ACCDB File Format Benefits

The new format supports functionality that is not available in Access 2003 and earlier.

Specifically, the ACCDB format allows you to:

  • Include attachments in your database. The ACCDB format allows you to store file attachments and other binary large objects (or BLOBs) in database fields. This is a feature long common to enterprise databases such as Oracle and SQL Server that had been missing from Microsoft Access.
  • Use multivalued fields. While database purists may scoff at the idea of multivalued fields because they defy the principles of normalization, they’ll make life easier for developers of simple databases. Multivalued fields allow users to select one or more options for a field value by using check boxes. For example, you could create a single Shirt Sizes field with the values S, M, L, and XL. Users could then select all values that apply from the multivalued field.
  • Safe integration with SharePoint and Outlook. SharePoint and Outlook both block MDB databases due to security concerns. Improvements in the database security model allow for the security validation of database files and both SharePoint and Outlook trust this validation.
  • Encryption improvements. Users of ACCDB files can leverage the Windows Cryptographic API for database encryption. This capability is especially important to avoid identity theft in which an encrypted database can mean the difference between an embarrassing and costly security incident and a non-event. 

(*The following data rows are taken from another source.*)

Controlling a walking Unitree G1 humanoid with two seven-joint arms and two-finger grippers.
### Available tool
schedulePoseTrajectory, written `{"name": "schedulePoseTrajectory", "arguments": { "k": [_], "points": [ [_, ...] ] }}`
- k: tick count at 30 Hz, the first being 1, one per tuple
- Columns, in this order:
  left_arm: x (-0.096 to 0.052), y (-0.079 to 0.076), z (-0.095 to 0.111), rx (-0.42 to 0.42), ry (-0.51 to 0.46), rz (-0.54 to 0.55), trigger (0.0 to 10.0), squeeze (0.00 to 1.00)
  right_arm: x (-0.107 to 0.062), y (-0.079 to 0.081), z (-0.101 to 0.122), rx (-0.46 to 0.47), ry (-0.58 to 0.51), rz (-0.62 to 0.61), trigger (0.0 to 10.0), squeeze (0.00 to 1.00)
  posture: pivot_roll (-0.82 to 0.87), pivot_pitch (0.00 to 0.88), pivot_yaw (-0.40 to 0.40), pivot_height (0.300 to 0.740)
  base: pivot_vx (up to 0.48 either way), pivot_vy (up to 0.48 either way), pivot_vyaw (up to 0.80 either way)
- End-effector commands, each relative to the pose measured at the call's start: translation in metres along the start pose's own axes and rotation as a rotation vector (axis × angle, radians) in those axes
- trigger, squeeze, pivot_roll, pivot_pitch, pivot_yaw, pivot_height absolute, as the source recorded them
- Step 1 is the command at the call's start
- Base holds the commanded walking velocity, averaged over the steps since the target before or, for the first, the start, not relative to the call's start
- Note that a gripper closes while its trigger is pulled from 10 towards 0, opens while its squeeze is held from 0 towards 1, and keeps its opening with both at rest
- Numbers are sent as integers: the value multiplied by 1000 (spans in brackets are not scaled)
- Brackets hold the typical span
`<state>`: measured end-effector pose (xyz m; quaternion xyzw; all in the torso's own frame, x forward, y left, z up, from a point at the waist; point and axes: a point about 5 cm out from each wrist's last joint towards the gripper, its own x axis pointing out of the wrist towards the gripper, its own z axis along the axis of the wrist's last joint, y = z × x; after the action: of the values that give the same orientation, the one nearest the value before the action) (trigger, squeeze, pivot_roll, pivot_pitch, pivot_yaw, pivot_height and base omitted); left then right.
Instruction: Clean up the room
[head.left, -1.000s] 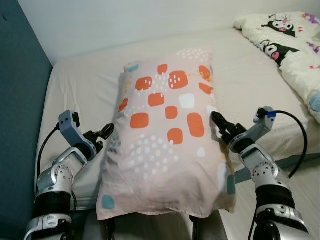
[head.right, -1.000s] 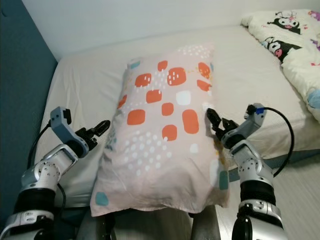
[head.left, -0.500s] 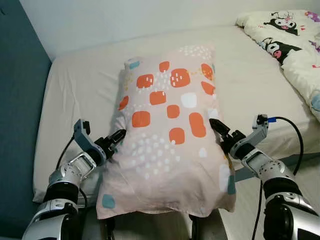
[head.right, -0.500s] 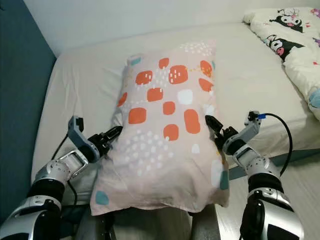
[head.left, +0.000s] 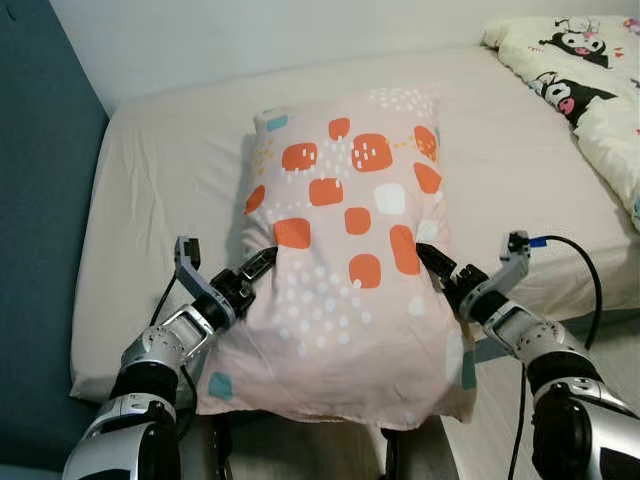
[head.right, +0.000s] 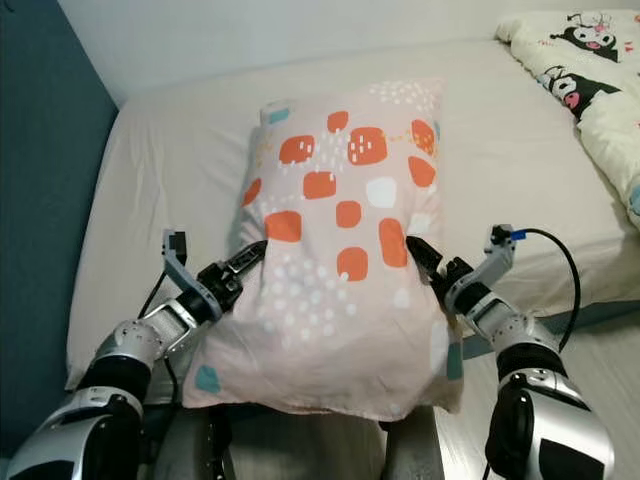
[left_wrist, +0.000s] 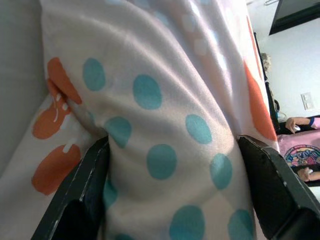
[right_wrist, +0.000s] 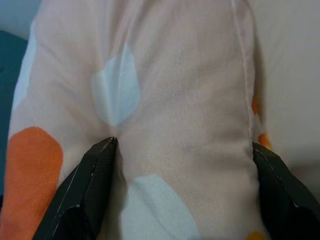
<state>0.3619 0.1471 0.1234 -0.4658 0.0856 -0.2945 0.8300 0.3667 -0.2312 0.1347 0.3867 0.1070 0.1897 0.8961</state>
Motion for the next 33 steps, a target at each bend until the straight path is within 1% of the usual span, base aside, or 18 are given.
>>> {"name": "schedulePoseTrajectory", "arguments": {
  "k": [1,2,4,6,9,10,13,16,17,18,19,20,23,24,25,26,27,33],
  "points": [
    [8,-5,-15,-35,59,-46,10000,0,4,0,-23,28,98,2,10000,0,22,309,14,534,0,0,0],
    [9,-7,-17,-45,70,-63,10000,0,5,0,-26,39,108,8,10000,0,24,308,13,534,0,0,0],
    [10,-9,-21,-38,91,-78,10000,0,6,1,-29,48,125,14,10000,0,26,306,14,534,0,0,0],
    [14,-14,-30,-26,138,-109,10000,0,8,4,-38,89,156,47,10000,0,27,304,12,534,0,0,0],
    [16,-17,-34,-31,155,-127,10000,0,10,7,-42,113,168,71,10000,0,29,301,14,534,0,0,0],
    [16,-17,-34,-31,155,-127,10000,0,10,7,-42,113,168,71,10000,0,29,301,14,534,0,0,0],
    [21,-27,-39,-34,168,-182,10000,0,15,14,-51,105,206,121,10000,0,31,301,15,534,0,0,0],
    [24,-35,-39,-22,172,-223,10000,0,17,16,-52,94,201,134,10000,0,35,296,18,534,0,0,0],
    [24,-35,-39,-22,172,-223,10000,0,17,16,-52,94,201,134,10000,0,35,296,18,534,0,0,0],
    [25,-39,-39,-18,173,-246,8235,0,17,17,-52,95,191,136,10000,0,36,295,18,534,0,0,0],
    [25,-44,-39,-16,168,-270,4627,0,17,16,-50,96,178,132,10000,0,37,290,19,534,0,0,0],
    [25,-48,-39,-16,163,-288,0,0,17,16,-49,96,169,124,5765,0,38,289,20,534,0,0,0],
    [24,-52,-39,-18,159,-311,0,0,17,15,-48,101,159,121,5765,0,38,289,20,534,0,0,0],
    [23,-53,-39,-24,161,-319,0,0,17,15,-48,99,160,121,2784,0,40,288,21,534,0,0,0],
    [23,-53,-39,-24,161,-319,0,0,17,15,-48,99,160,121,2784,0,40,288,21,534,0,0,0],
    [22,-53,-40,-27,163,-322,0,0,17,15,-48,95,161,122,1922,0,41,287,21,534,0,0,0],
    [21,-53,-41,-18,165,-316,0,0,17,15,-48,91,163,119,0,0,40,286,21,534,0,0,0],
    [22,-50,-43,50,159,-271,0,0,19,17,-46,79,158,124,0,0,38,280,21,534,0,0,0]
  ]
}}
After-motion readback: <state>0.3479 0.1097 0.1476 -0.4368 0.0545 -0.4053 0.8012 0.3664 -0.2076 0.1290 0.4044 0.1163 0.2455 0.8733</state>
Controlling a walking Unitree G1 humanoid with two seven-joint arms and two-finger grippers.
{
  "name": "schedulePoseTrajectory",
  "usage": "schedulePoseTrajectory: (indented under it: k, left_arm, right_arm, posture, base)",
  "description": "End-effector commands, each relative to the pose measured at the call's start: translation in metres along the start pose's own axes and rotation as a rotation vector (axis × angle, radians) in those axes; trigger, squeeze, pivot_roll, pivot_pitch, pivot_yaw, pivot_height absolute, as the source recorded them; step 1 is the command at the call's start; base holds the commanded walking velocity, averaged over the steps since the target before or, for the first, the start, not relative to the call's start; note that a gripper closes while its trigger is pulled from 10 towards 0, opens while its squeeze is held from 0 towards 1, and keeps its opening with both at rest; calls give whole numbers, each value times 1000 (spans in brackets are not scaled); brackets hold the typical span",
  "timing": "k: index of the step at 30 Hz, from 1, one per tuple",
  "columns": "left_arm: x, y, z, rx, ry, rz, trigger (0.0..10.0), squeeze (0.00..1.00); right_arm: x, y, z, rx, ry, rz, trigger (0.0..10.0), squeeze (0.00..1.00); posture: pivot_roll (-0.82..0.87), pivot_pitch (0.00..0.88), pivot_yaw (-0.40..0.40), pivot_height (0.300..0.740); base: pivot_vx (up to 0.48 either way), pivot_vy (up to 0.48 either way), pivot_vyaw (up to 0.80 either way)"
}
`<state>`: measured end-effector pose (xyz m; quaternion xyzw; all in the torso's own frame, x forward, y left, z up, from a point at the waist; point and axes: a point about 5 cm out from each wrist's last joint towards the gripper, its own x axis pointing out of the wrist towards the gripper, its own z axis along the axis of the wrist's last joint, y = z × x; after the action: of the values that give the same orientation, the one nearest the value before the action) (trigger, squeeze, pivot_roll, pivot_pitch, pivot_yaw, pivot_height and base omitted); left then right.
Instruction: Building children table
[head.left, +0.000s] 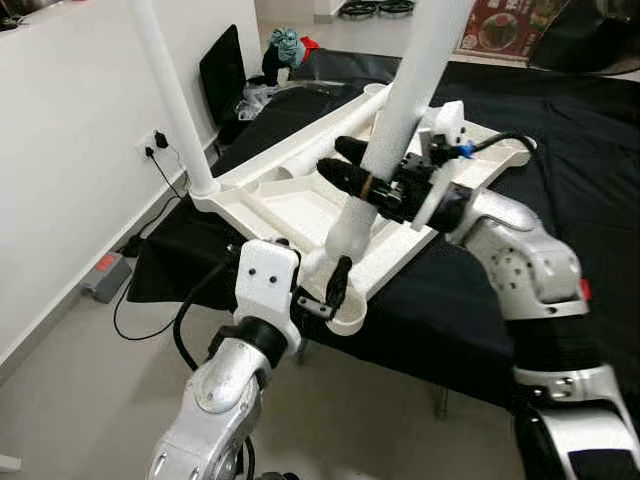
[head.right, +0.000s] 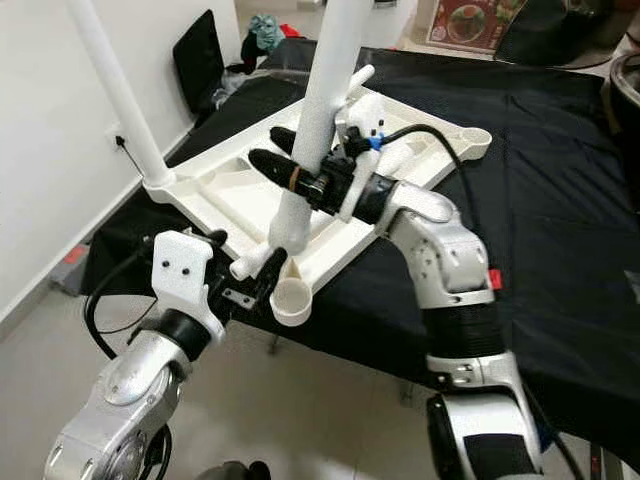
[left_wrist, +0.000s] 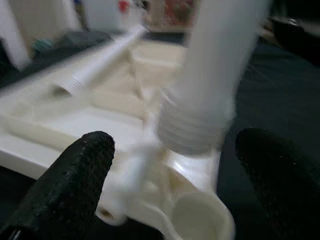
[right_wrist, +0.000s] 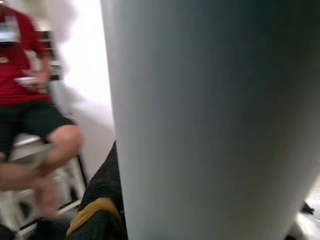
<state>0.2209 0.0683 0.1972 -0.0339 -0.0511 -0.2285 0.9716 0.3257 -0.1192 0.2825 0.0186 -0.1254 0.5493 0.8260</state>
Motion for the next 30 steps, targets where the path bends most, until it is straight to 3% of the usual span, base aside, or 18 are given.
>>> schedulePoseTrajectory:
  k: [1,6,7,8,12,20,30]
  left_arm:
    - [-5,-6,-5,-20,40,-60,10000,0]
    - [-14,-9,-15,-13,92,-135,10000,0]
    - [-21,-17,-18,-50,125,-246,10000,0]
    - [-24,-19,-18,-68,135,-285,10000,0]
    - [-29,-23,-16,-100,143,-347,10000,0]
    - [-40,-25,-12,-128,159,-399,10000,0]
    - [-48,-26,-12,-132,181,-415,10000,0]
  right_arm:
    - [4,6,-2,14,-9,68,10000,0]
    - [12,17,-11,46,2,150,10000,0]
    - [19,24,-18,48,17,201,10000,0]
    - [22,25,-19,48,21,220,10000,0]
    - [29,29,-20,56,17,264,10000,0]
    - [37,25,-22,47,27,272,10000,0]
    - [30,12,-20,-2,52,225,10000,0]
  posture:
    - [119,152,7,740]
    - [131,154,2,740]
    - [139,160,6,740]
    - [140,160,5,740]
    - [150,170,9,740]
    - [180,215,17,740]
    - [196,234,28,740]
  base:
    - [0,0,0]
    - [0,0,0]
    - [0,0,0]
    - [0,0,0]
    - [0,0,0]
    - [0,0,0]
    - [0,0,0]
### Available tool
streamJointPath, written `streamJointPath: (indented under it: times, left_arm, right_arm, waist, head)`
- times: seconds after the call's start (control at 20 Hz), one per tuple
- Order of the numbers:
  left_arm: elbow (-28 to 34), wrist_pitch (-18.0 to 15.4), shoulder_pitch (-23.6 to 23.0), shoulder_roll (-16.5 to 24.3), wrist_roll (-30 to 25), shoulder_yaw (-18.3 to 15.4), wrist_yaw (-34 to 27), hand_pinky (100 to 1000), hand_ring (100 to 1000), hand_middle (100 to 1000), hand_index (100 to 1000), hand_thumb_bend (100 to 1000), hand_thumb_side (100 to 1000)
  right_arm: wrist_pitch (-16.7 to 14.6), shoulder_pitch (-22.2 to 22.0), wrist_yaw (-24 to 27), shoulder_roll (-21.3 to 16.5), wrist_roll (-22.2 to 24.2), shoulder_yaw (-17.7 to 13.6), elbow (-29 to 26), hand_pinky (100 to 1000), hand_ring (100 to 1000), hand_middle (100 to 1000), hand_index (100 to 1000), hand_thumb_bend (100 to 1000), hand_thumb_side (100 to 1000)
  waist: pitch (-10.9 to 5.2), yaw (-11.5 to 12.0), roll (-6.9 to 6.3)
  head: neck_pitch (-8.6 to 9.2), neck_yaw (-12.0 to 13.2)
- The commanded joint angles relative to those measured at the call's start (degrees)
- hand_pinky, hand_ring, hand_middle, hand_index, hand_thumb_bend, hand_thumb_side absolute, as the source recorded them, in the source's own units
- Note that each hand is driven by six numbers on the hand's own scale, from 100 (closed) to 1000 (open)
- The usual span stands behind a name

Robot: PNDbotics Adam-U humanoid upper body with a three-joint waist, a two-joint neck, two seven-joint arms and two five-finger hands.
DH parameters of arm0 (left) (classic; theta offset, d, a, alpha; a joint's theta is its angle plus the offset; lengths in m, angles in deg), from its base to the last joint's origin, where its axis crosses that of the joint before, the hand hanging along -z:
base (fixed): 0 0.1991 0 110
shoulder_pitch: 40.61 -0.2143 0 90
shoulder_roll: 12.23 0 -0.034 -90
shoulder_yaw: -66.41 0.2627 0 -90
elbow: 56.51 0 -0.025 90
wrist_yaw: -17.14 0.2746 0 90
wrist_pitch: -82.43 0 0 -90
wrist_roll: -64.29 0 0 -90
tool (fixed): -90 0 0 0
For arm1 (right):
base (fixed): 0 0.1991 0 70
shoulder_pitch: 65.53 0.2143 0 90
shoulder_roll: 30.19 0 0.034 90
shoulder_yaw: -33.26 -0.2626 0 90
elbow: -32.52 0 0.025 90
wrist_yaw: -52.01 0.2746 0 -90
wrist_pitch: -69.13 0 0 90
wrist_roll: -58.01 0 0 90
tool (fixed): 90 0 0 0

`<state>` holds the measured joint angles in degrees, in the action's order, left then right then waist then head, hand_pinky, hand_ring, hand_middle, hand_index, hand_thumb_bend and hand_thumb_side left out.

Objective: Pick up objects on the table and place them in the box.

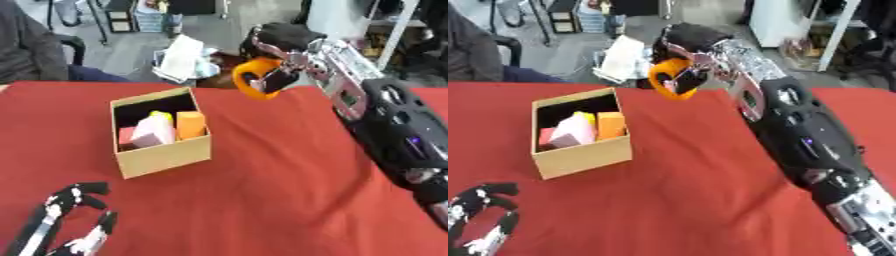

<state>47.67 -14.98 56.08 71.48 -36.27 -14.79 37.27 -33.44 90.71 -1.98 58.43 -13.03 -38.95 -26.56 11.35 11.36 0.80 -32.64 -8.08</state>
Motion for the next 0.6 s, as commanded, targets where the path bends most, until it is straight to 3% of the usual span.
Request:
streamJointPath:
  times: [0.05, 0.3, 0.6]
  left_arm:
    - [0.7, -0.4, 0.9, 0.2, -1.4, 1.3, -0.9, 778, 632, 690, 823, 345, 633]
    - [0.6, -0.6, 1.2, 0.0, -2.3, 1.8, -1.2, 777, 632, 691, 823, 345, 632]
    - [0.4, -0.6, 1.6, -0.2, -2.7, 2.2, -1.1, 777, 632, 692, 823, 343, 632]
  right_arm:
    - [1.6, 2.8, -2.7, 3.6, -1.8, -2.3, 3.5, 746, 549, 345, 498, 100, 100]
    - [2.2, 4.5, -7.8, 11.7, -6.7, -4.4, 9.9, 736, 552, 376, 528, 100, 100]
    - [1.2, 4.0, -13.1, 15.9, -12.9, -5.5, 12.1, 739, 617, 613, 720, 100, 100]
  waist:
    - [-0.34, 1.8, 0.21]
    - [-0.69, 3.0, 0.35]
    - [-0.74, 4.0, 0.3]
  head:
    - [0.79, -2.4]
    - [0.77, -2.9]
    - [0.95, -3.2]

    Compatibility of ACCDB With Older Access Versions

    If you have no need to share files with databases created in Access 2003 and earlier, then there is no reason to try to be backward compatible by using an MDB format.

    There are also two limitations that you should consider when using ACCDB. ACCDB databases do not support user-level security or replication. If you need either of these features, you can still use the MDB format.

    Converting Between ACCDB and MDB File Formats

    If you have existing MDB databases created with earlier versions of Access, you can convert them to ACCDB format. Simply open them in any post-2003 version of Access, select the File menu, and then Save As.  Choose the ACCDB format.

    You can also save an ACCDB database as an MDB formatted file if you need to work with Access versions prior to 2007. Just follow the same procedure, but choose MDB as the Save As file format.